1. The anti-extradition movement has gone beyond protests against the bill. It is more associated with a struggle for social and democratic rights than with a fight against the bill. Protesters have not come up with a name for it. That’s why the term “the anti-extradition movement” is widely used in the Chinese-speaking world.
2. It would be wrong to equate this movement with one of separatism. Participants do not see separatism to be feasible. Nor do they support it. Only a tiny section of participants (e.g., Hong Kong Indigenous) are secessionists.
3. Some participants of the movement vented their anger and provoked the police by waving uk, us, and Republic of China flags along with flags of Hong Kong (1959–1997). Flags of hk were utilized primarily because the former was the emblem of hk. Protesters have not come up with a different symbol of hk.
4. It makes little sense for anti-government protesters to wave prc flags or hksar (Hong Kong Special Administrative Region) flags. However, the foreign flag waving thing plays into the hands of the Chinese Communist Party (ccp). The ccp depicts the movement as being backed and bankrolled by foreign powers. Participants who are no fans of separatism, the uk and the us have refrained from waving foreign flags.
5. A tiny section of protesters are xenophobes who liken the Chinese people to a swarm of locusts. Similarly, the police of hk liken protestors to a swarm of cockroaches.

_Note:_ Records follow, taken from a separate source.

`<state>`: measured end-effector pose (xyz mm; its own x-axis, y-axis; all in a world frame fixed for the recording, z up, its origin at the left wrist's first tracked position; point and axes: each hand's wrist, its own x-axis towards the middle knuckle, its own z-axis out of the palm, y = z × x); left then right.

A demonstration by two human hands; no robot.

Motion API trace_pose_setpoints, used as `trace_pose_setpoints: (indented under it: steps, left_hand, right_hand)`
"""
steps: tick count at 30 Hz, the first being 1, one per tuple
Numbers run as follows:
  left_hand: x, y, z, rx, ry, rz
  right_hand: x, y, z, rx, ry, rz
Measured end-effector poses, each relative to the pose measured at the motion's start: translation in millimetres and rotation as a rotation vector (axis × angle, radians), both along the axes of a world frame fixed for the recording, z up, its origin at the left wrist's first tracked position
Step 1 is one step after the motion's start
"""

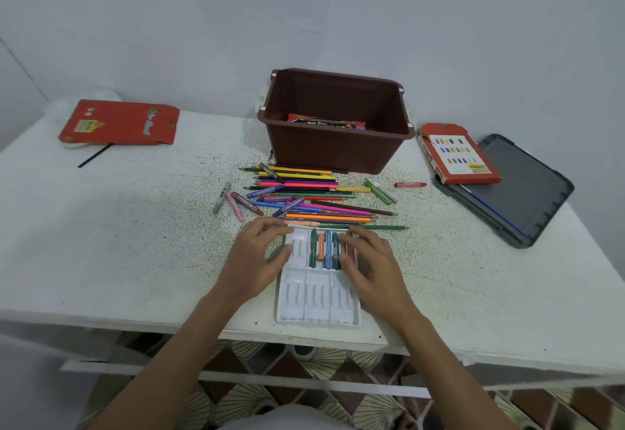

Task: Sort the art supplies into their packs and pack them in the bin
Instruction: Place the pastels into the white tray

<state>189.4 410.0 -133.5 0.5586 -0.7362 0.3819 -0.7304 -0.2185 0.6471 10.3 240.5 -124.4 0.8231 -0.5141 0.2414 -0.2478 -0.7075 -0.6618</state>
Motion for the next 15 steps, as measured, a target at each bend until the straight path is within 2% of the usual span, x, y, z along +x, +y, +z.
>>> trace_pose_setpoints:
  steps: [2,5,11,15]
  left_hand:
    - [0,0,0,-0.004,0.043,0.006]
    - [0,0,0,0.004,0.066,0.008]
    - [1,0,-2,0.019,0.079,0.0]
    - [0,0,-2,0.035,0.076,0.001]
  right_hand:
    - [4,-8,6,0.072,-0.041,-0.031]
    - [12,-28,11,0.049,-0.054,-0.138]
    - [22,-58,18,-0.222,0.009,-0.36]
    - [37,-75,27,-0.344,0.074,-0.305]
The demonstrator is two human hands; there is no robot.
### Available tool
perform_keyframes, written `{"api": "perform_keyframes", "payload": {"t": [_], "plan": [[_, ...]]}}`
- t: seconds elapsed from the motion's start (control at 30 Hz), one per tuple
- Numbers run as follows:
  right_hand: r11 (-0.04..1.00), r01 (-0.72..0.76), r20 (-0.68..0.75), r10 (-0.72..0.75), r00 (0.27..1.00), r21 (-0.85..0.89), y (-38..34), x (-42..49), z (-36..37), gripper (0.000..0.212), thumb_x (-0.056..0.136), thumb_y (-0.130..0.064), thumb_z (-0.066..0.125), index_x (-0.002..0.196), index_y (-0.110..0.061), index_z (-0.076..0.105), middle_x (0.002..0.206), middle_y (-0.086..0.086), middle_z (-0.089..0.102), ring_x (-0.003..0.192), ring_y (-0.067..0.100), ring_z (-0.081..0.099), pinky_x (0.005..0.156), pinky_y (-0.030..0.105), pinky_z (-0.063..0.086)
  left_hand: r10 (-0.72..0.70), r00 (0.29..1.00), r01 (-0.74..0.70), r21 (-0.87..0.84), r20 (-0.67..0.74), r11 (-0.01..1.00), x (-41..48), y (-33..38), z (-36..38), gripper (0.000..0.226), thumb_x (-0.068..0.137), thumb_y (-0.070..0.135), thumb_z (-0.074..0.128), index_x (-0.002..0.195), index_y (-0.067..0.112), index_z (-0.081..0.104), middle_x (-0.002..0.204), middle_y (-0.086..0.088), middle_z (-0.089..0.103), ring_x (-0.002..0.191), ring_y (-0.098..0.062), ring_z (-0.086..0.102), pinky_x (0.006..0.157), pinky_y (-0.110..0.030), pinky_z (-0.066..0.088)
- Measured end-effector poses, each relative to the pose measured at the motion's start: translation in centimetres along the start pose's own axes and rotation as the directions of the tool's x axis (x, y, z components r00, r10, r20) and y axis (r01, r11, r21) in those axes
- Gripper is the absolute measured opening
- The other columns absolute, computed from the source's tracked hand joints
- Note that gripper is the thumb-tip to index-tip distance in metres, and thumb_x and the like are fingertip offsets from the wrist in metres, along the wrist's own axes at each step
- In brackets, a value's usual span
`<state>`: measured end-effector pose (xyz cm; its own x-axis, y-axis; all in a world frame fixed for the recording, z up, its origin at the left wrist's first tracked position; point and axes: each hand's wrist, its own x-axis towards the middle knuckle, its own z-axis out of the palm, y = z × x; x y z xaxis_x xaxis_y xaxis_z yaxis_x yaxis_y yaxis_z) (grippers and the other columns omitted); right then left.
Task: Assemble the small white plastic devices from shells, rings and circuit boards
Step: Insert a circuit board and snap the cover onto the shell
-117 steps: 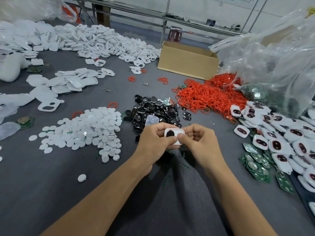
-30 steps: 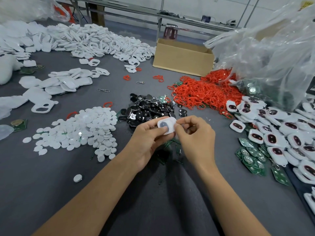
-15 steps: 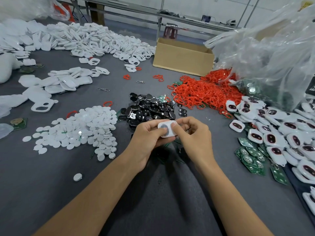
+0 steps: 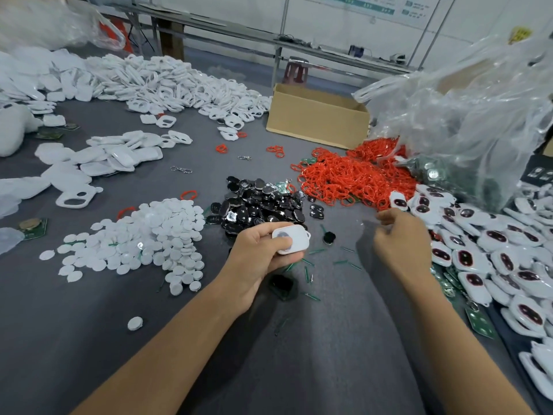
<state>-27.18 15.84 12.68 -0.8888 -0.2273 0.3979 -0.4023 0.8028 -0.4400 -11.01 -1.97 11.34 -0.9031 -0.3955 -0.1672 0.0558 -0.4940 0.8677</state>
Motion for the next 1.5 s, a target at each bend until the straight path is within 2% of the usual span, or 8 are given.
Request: {"api": "perform_keyframes", "payload": {"t": [0.17, 0.43, 0.57, 0.63, 0.97, 1.23, 1.4, 1.5], "plan": [[0.948, 0.006, 0.056, 0.012, 0.998, -0.318, 2.1, 3.5, -0.6, 0.028, 0.078, -0.004, 0.054, 0.103, 0.004, 0.063, 0.100, 0.028, 0.065, 0.100, 0.045, 0.053, 0.081, 0.045, 0.047, -0.004, 1.000, 0.003, 0.072, 0.018, 0.997, -0.2, 0.2, 0.0, 0.025, 0.090, -0.011, 0.055, 0.102, 0.006, 0.069, 0.108, -0.018, 0.071, 0.084, -0.022, 0.073, 0.072, -0.026, 0.059], [0.956, 0.004, 0.110, 0.030, 0.994, -0.294, 3.6, 5.4, -1.4, 0.044, 0.077, 0.004, 0.054, 0.119, -0.005, 0.064, 0.114, 0.023, 0.065, 0.118, 0.042, 0.047, 0.091, 0.047, 0.048, -0.032, 0.999, 0.033, 0.145, -0.006, 0.989, -0.1, 0.1, -0.1, 0.029, 0.088, -0.011, 0.058, 0.112, 0.003, 0.065, 0.115, -0.020, 0.067, 0.084, -0.021, 0.073, 0.079, -0.029, 0.060], [0.895, 0.059, 0.190, 0.029, 0.981, -0.442, 4.0, 5.5, -1.7, 0.024, 0.085, -0.022, 0.061, 0.105, -0.011, 0.069, 0.102, 0.026, 0.062, 0.110, 0.039, 0.050, 0.076, 0.041, 0.049, -0.029, 1.000, 0.031, 0.154, -0.010, 0.988, -0.2, 0.1, 0.0, 0.031, 0.087, -0.014, 0.056, 0.112, 0.002, 0.065, 0.115, -0.020, 0.067, 0.088, -0.024, 0.073, 0.081, -0.030, 0.060], [0.869, 0.071, 0.238, 0.055, 0.970, -0.489, 4.2, 5.7, -1.3, 0.032, 0.086, -0.035, 0.063, 0.104, -0.009, 0.064, 0.101, 0.024, 0.061, 0.103, 0.039, 0.053, 0.072, 0.039, 0.048, -0.026, 1.000, 0.027, 0.149, -0.008, 0.989, -0.3, 0.2, 0.0, 0.032, 0.086, -0.015, 0.055, 0.111, 0.002, 0.065, 0.114, -0.020, 0.067, 0.089, -0.023, 0.072, 0.079, -0.029, 0.060], [0.982, 0.001, 0.263, 0.050, 0.964, -0.190, 4.3, 7.1, 1.0, 0.039, 0.088, -0.021, 0.066, 0.122, -0.003, 0.056, 0.116, 0.021, 0.064, 0.112, 0.037, 0.056, 0.093, 0.045, 0.046, -0.023, 1.000, 0.024, 0.142, -0.008, 0.990, -0.5, 0.4, 0.1, 0.029, 0.086, -0.013, 0.056, 0.108, 0.004, 0.066, 0.115, -0.018, 0.067, 0.092, -0.022, 0.071, 0.078, -0.028, 0.059], [0.996, 0.048, 0.168, -0.036, 0.985, -0.071, 3.5, 7.2, 0.6, 0.030, 0.076, -0.019, 0.077, 0.092, -0.012, 0.053, 0.081, 0.003, 0.062, 0.080, 0.026, 0.057, 0.068, 0.031, 0.039, -0.031, 1.000, 0.030, 0.141, 0.001, 0.990, -0.6, 0.5, -0.1, 0.029, 0.087, -0.011, 0.057, 0.109, 0.005, 0.067, 0.113, -0.017, 0.067, 0.084, -0.018, 0.073, 0.080, -0.030, 0.059], [0.976, 0.215, 0.388, -0.210, 0.897, 0.033, 2.5, 5.9, -0.1, 0.044, 0.069, -0.012, 0.084, 0.104, -0.014, 0.058, 0.083, -0.001, 0.063, 0.074, 0.018, 0.059, 0.068, 0.027, 0.041, -0.037, 0.999, 0.035, 0.137, 0.008, 0.990, -0.7, 0.7, 0.2, 0.029, 0.087, -0.011, 0.056, 0.111, 0.004, 0.066, 0.114, -0.018, 0.067, 0.079, -0.017, 0.073, 0.083, -0.032, 0.060], [0.973, 0.210, 0.391, -0.230, 0.891, 0.093, 2.3, 5.2, -0.4, 0.039, 0.072, -0.005, 0.079, 0.104, -0.015, 0.060, 0.084, -0.002, 0.066, 0.073, 0.012, 0.061, 0.074, 0.030, 0.050, -0.035, 0.999, 0.034, 0.137, 0.005, 0.990, -0.7, 0.7, 0.2, 0.030, 0.087, -0.011, 0.056, 0.111, 0.004, 0.066, 0.115, -0.019, 0.066, 0.076, -0.016, 0.073, 0.084, -0.033, 0.059]]}}
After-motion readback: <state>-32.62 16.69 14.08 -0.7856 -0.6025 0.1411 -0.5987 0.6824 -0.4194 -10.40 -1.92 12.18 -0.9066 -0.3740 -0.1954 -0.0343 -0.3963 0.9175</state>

6. It is difficult to communicate with Chinese migrant workers residing in hk about what’s going on, let alone making appeals to them. Many of the migrant workers who speak little Cantonese very much rely on official news to get information. Accurate portrayals of the movement are filtered out by the ccp-run media.
7. Consumed by Chinese nationalism and buying into the propaganda churned out by the ccp regarding matters such as riots, separatism, foreign interference, etc., many migrant workers are not sympathetic about protesters who faced police brutality and state oppression. For them, separatism is what this movement is all about.
8. Mainstream media outlets of Taiwan gave the movement their own twists such as the identification of communism with authoritarianism, “Today’s Hong Kong, Tomorrow’s Taiwan,” the glorification of colonialism, etc.
9. The movement could hardly appeal to those workers who face severe economic hardship and hence cannot afford to strike. Finance capital has dominated Hong Kong for more than half a century and has widened income and wealth disparity in hk. On August 5, 2019, more than 350,000 people launched a political strike. Hundreds of thousands of precarious workers relied on getting a meagre daily wage to get by. Consequently, they begged protesters to lift the pickets.
10. Protesters need solidarity to take the movement forward, and the question is how to go about it. Even the most class-conscious activists have not figured out how to launch a working-class struggle while simultaneously meeting low-income workers’ basic needs. Nor have they figured out how to reach out to the Chinese working people who face the imposition of state censorship.
11. Under the “one country, two systems” arrangement, the rule of finance capital leaves a legacy. The latter can be seen in the city’s gross inequality, the unavailability of affordable housing and the rising costs of living. However, in the absence of the “one country, two systems” formula, it entails the dictatorship of the ccp that criminalizes dissent. Put differently, the people of Hong Kong fight for the preservation of this formula not because they are ignorant about the longstanding ties between the Chinese ruling class (including the hk ruling elite) and finance capital, but because they are fully aware of fact that if they lose their very limited social and political rights, they will lose them forever.
12. Due to the handover of hk, the people of Hong Kong are wary of the ccp dictatorship. The ccp denies social and democratic rights to Chinese workers and then tightens its grip on Hong Kong. The people of Hong Kong fight police brutality and repression with bravery because the movement may well represent the last fight for their political freedom.
13. Unless protesters come up with a feasible alternative to the “one country, two systems” arrangement, the future of the movement is invariably tied to the preservation of the hk being the most significant financial entrepot of China (e.g., foreign exchange trading and foreign direct investment going into China).
14. Many middle class protestors pin their hopes on international financial capital coming to their rescue.
15. Despite the intensification of the us–China trade war, the Trump administration and the ccp share common interests in characterizing the protests as “riots” and in solving the so-called “Hong Kong problem” through force. When it comes to guarding the interests of capital against the proletariat the bourgeois governments (be they far-right or Stalinist) are brothers in arms.
16. The movement has thus far been spontaneous with participants coming from diverse backgrounds. The movement has neither spokespersons, nor leaders, nor public faces. Participants make discussions and organize demonstrations through telegram. Cops and agents provocateurs can get involved with the conversations about tactics and with direct action anytime.